[occm] Increase backoff for octavia loadbalancer deletion #3072

nicolaiort · 2026-02-04T10:14:33Z

What this PR does / why we need it:

This PR increases the backoff used to wait for octavia lb deletes.
With the timeout/backoff config in the current release (1.35.0) and latest (built from master) the deletion took longer than the backoff leading to an error and zombie security groups were left after LB deletion (leading to quotas being filled up).
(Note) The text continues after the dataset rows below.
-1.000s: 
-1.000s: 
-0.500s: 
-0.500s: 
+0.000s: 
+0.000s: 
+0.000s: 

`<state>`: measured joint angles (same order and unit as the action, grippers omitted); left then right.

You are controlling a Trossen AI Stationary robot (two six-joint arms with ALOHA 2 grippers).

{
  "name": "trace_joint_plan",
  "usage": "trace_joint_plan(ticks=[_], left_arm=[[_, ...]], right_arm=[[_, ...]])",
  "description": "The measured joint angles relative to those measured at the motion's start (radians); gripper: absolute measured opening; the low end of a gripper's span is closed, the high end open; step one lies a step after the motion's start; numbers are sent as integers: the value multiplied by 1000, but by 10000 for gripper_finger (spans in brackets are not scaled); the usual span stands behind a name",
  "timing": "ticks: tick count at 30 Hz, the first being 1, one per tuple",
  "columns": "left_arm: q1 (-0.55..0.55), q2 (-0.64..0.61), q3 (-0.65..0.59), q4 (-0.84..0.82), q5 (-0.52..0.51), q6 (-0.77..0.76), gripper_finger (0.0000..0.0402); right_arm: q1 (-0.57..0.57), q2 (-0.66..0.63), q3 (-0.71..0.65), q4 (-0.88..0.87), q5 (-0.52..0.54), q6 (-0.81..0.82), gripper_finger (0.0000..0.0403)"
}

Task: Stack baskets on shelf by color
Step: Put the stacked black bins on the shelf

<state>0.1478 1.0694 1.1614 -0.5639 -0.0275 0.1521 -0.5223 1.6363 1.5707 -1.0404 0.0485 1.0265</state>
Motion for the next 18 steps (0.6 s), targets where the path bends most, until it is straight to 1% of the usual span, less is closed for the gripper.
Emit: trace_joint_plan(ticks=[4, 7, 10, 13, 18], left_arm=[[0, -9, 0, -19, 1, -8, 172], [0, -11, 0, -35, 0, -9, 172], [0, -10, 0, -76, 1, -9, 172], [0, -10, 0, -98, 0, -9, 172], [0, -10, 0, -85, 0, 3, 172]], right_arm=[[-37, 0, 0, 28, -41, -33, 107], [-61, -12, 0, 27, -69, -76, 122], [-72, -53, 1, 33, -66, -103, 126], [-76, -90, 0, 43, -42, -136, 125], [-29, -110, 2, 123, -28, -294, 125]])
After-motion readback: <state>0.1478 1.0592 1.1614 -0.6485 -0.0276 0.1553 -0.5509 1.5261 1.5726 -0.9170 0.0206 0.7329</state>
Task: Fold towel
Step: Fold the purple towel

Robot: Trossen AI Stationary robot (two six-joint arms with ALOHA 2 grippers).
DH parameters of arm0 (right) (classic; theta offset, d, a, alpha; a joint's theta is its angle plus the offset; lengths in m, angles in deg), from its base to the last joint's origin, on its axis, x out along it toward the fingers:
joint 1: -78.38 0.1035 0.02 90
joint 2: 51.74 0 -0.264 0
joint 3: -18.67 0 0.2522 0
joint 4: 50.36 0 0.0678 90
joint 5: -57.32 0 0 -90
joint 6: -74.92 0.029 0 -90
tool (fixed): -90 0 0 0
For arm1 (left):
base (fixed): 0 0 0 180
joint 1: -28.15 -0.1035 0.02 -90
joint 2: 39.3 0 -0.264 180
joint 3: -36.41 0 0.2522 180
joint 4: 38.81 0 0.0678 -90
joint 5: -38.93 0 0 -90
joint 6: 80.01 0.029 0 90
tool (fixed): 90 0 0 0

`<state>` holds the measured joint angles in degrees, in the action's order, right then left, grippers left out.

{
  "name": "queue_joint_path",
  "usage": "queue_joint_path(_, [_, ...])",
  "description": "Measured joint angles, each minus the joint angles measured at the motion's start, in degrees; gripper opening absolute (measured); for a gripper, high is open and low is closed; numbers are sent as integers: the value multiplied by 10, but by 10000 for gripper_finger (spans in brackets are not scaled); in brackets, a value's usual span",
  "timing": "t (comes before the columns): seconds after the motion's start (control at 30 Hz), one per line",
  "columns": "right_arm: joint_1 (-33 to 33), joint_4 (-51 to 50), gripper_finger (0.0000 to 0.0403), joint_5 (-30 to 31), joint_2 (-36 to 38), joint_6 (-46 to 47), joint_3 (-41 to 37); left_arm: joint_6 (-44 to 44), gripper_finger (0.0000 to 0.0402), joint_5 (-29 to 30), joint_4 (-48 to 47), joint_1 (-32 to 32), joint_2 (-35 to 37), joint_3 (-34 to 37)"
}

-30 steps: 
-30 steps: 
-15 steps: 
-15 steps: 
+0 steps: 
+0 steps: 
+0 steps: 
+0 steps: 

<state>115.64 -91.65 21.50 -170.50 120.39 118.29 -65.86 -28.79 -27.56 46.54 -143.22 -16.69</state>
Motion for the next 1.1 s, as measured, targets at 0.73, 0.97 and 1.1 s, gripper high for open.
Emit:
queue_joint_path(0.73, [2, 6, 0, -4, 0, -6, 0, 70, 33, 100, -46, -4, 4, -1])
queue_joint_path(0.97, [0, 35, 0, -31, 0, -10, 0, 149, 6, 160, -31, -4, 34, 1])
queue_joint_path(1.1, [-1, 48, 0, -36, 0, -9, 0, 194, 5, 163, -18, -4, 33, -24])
Which issue this PR fixes(if applicable):
I can open an issue if wanted/needed but the fix was pretty simple

Special notes for reviewers:

Feel free to suggest other ways of combating this behavior.
This was the simplest and non-breaking solution i could think of.

Release note:

NONE

linux-foundation-easycla · 2026-02-04T10:14:42Z

k8s-ci-robot · 2026-02-04T10:14:43Z

Welcome @nicolaiort!

It looks like this is your first PR to kubernetes/cloud-provider-openstack 🎉. Please refer to our pull request process documentation to help your PR have a smooth ride to approval.

You will be prompted by a bot to use commands during the review process. Do not be afraid to follow the prompts! It is okay to experiment. Here is the bot commands documentation.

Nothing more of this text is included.